Notes from the lab: VMware Horizon and Microsoft MFA NPS Extension

In my own lab environment I have a mixture of EUC components and dual factor configured accordingly, but more and more I see that customers also just use the MFA solution of Microsoft to integrate it for their environments. Why not it’s included with your license right.

So back to the techie part I’ve configured my own NPS setup on a Windows Server 2019 and configured the RADIUS setup. Installed the MFA NPS extension and had a pre-existing configuration for my Citrix ADC appliance.

I’ve configured my Horizon connection server as an RADIUS client and enabled the configuration request and network policies for it as well, configuration type NAS IPv4 Address and the IP-address of the server.

Afterwards put in the configuration part in Horizon itself pointing the RADIUS authentication to the NPS server with all the necessary fields and/or additions that you want.

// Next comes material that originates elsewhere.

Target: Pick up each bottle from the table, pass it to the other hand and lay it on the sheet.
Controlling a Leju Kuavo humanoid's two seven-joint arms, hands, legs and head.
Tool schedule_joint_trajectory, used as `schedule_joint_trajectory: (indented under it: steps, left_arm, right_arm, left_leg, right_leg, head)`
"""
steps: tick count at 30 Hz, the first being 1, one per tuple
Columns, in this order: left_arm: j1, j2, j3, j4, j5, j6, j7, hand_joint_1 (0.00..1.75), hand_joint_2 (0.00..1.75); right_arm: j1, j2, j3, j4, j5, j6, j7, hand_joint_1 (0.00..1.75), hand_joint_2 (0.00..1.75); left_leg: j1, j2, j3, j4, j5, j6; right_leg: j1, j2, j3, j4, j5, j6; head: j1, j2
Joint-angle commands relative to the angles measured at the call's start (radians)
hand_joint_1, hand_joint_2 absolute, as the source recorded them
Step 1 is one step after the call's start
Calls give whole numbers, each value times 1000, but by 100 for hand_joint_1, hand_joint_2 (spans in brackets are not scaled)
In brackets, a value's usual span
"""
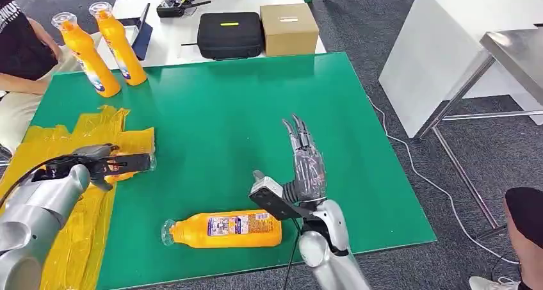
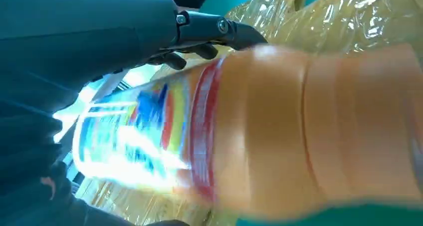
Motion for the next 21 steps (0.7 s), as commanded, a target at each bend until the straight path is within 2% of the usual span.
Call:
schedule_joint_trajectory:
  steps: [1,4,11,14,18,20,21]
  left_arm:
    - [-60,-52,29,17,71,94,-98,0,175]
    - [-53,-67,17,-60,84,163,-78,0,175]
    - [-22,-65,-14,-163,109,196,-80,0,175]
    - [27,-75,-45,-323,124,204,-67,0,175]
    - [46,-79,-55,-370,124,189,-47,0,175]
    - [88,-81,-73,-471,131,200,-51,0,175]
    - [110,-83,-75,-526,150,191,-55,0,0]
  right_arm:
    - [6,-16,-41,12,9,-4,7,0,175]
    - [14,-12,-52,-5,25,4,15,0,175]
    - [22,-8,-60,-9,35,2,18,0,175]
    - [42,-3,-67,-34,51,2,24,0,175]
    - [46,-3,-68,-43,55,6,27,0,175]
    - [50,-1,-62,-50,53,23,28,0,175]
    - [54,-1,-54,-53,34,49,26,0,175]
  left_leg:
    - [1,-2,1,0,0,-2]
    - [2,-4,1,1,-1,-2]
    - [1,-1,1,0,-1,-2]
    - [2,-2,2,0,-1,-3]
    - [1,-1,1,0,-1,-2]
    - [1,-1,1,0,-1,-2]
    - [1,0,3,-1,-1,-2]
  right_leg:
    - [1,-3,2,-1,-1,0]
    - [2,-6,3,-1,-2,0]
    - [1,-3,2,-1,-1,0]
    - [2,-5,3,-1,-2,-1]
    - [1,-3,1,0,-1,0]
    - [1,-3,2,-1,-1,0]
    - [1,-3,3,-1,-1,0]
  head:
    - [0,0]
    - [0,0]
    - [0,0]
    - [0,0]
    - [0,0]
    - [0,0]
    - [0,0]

Well basically all should be working instantly when logging on to the Horizon URL or client.

I did however had some issues when logging in and stuff would time-out, event entries would say that the wrong dual factor request was given. This ultimately came from the fact I didn’t have a primary authentication set in MFA, I’ve checked that I could use my yubikey, SMS or push authentication. The resolution for this was to select primary push in the authenticator app and then it worked instantly.

Reference articles:
https://docs.microsoft.com/en-us/azure/active-directory/authentication/howto-mfa-nps-extension
https://christiaanbrinkhoff.com/2017/02/17/how-to-configure-azure-mfa-for-citrix-netscaler-gateway-radius-by-using-the-new-nps-extension/

(off topic there is an issue with 2019-NPS which I’ve encountered when configuring RADIUS-WIFI authentication, see the resolution here: https://community.ui.com/questions/FYI-Windows-Server-2019-NPS-for-RADIUS-broken-w-fix/364c7c17-b3d3-4973-8dd2-e4e701309300)

Notes from the field: The unexplained Outlook pop-up

Quite recently I’ve had an interesting troubleshoot at a customer. The problem was at first that there was an issue in the newly build Exchange 2019 environment that Outlook clients would open up and ask for credentials in a domain joined environment, so the SSO part of WIA isn’t working and it “seemed” to work after you would put in credentials.

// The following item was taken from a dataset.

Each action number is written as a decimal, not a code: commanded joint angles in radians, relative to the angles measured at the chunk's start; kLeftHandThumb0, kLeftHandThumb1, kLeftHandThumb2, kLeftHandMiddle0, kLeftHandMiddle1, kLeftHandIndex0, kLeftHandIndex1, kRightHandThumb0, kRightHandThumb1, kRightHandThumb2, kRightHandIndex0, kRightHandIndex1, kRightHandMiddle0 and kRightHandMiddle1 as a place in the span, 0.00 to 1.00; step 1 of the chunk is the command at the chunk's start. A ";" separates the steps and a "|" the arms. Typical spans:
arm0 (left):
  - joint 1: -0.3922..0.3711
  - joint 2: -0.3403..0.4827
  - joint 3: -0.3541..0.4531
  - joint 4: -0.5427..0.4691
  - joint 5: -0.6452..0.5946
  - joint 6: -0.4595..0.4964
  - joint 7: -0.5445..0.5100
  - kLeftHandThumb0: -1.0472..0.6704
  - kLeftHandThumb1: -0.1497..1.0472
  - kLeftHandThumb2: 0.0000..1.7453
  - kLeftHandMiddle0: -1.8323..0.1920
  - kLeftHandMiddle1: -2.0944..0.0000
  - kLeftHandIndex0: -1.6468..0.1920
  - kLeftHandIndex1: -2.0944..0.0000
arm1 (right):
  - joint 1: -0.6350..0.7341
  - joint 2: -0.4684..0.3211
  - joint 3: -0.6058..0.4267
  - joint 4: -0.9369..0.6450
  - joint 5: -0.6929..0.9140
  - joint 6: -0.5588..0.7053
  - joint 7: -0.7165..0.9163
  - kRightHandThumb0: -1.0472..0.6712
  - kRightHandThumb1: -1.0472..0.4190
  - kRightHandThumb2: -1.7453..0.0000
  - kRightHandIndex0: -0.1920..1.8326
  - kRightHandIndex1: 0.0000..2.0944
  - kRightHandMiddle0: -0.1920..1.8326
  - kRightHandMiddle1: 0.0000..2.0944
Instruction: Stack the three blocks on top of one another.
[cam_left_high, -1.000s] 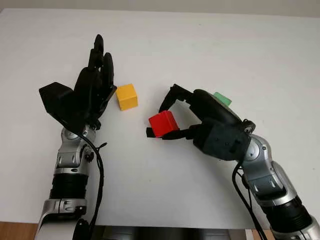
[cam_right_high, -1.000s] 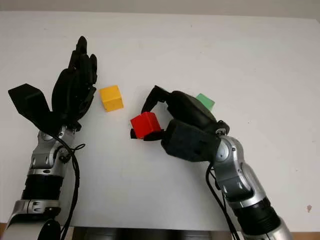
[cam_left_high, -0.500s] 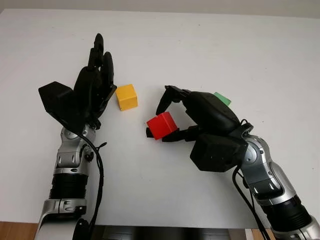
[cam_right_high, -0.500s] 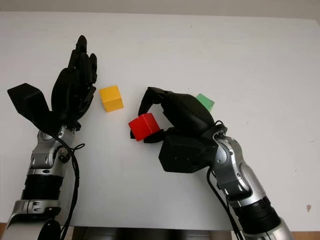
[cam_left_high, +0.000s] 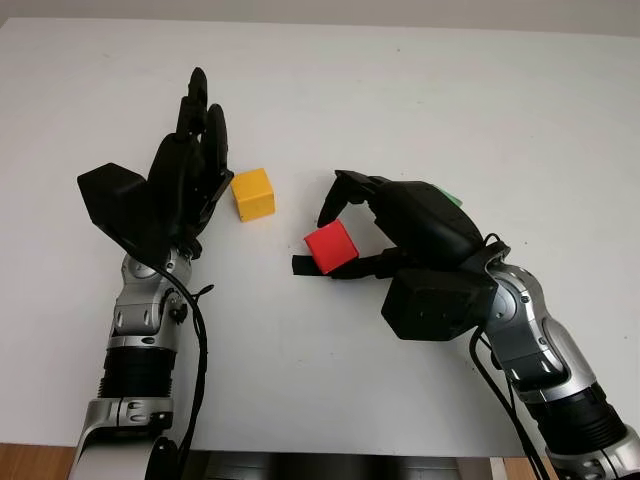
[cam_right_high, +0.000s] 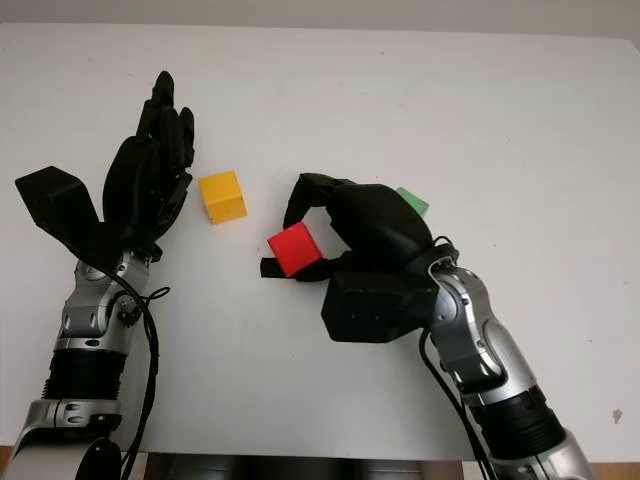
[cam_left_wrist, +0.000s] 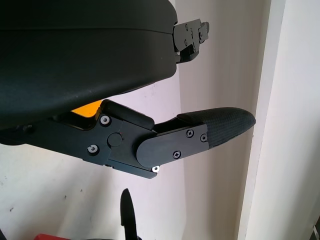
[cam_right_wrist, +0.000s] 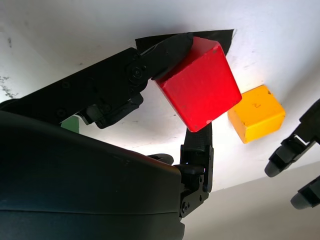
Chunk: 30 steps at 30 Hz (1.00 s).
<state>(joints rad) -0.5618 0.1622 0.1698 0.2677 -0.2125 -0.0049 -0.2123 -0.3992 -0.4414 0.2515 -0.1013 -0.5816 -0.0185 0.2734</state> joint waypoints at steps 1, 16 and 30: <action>0.010 0.005 -0.004 -0.009 0.001 -0.002 -0.006 0.18 1.00 0.38 1.00 0.98 1.00 0.99 | -0.020 -0.012 -0.008 -0.002 0.000 0.004 0.015 0.39 0.07 0.97 0.22 0.02 0.23 0.65; 0.010 0.005 -0.001 -0.003 0.001 -0.001 -0.004 0.18 1.00 0.37 1.00 0.98 1.00 0.98 | -0.118 -0.097 0.011 -0.043 -0.085 0.018 0.168 0.27 0.09 0.97 0.09 0.00 0.17 0.19; 0.003 0.019 0.001 0.014 0.019 -0.027 -0.005 0.18 1.00 0.38 0.99 0.98 0.99 0.99 | -0.167 -0.068 -0.086 -0.141 0.053 0.095 0.278 0.13 0.04 0.95 0.00 0.00 0.02 0.04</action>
<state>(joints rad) -0.5619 0.1675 0.1709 0.2748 -0.2020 -0.0170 -0.2167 -0.5539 -0.5289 0.1979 -0.2104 -0.5519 0.0666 0.5703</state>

Long story short support case at Microsoft was in play and after some weeks of log troubleshooting no results and a standstill for the customers migration project.

Drilldown to the issue at hand it seemed that the Exchange solution wasn’t working correctly and it was decided to uninstall the software and clean-up the entire setup and do a fresh redeploy. The engineer already repaired some ADDS inconsistencies which perhaps could be an issue but that was not the case.

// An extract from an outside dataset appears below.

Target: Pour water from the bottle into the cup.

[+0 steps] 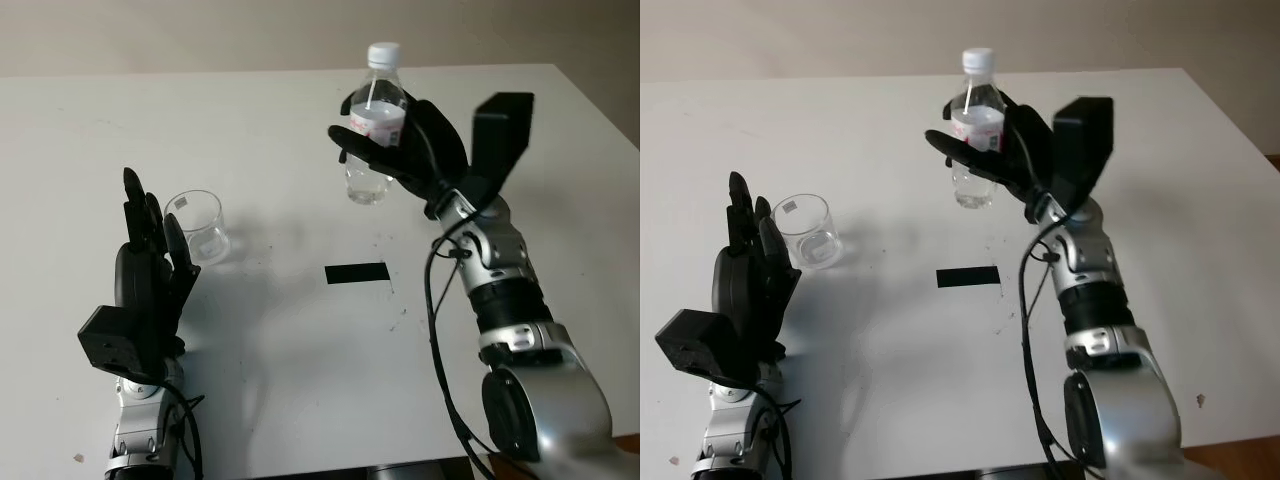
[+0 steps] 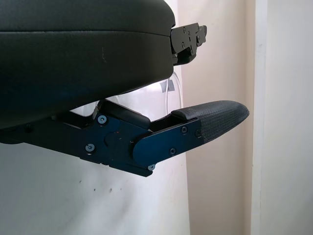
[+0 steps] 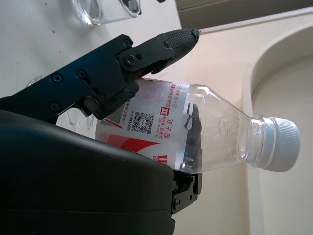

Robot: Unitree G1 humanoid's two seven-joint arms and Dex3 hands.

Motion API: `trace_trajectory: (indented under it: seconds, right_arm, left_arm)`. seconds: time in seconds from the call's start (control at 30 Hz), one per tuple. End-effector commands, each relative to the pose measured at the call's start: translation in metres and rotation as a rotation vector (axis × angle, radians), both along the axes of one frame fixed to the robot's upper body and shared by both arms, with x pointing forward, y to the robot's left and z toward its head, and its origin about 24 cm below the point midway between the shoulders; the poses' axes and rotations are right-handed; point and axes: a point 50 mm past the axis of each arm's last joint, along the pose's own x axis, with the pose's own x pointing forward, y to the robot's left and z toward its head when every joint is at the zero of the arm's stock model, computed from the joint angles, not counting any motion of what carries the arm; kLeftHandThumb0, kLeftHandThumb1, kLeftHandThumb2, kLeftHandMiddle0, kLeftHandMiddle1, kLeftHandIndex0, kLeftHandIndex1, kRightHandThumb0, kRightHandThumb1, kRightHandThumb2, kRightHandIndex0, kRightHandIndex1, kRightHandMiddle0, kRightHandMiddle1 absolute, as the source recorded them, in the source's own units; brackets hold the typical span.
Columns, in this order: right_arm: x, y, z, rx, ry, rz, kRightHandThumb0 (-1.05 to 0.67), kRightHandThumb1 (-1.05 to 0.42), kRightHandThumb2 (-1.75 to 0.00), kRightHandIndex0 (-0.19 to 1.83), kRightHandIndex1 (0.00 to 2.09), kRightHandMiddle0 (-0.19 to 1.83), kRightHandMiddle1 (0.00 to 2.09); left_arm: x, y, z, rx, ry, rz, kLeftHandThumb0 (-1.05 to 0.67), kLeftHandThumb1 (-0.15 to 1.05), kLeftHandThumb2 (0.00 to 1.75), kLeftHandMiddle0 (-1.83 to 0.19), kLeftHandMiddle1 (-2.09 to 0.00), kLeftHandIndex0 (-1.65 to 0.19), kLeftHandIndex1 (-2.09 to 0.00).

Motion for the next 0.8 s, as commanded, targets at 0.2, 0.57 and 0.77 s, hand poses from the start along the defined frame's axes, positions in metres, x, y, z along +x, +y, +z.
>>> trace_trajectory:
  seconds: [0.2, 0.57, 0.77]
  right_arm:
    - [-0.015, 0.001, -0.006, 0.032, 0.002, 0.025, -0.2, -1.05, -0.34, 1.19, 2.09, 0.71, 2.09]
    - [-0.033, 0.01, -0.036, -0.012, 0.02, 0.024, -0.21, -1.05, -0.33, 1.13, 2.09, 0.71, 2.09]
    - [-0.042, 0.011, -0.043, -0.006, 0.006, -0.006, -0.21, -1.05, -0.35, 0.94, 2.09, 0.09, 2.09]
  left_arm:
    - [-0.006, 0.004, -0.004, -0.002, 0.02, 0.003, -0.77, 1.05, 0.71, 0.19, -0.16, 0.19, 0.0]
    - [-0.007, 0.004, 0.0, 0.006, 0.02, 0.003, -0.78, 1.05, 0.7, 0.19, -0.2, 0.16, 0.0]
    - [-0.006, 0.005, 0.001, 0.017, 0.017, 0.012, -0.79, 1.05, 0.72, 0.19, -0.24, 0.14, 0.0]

At this time I got involved because the uninstall wasn’t working correctly on the last server, it kept preventing the uninstall with still some arbitrary mailboxes present and an old hardcoded OAB reference which couldn’t get removed. I’ve also had this kind of behavior with the arbitrary mailboxes on a Exchange 2016 solution and a reboot would resolve the blocking issues, the entities will get populated again and afterwards you could remove them accordingly. That was the solution here as well until the point of the OAB entry we had to delete that one through ADSIEDIT.

Ok.. all is well again and Exchange 2019 is completely removed and a redeploy was the next item. Exchange got redeployed, basic no fuzz and behavior of the client seemed to improve.. well no it came back and the outlook prompts and disconnects were reoccurring after some time again.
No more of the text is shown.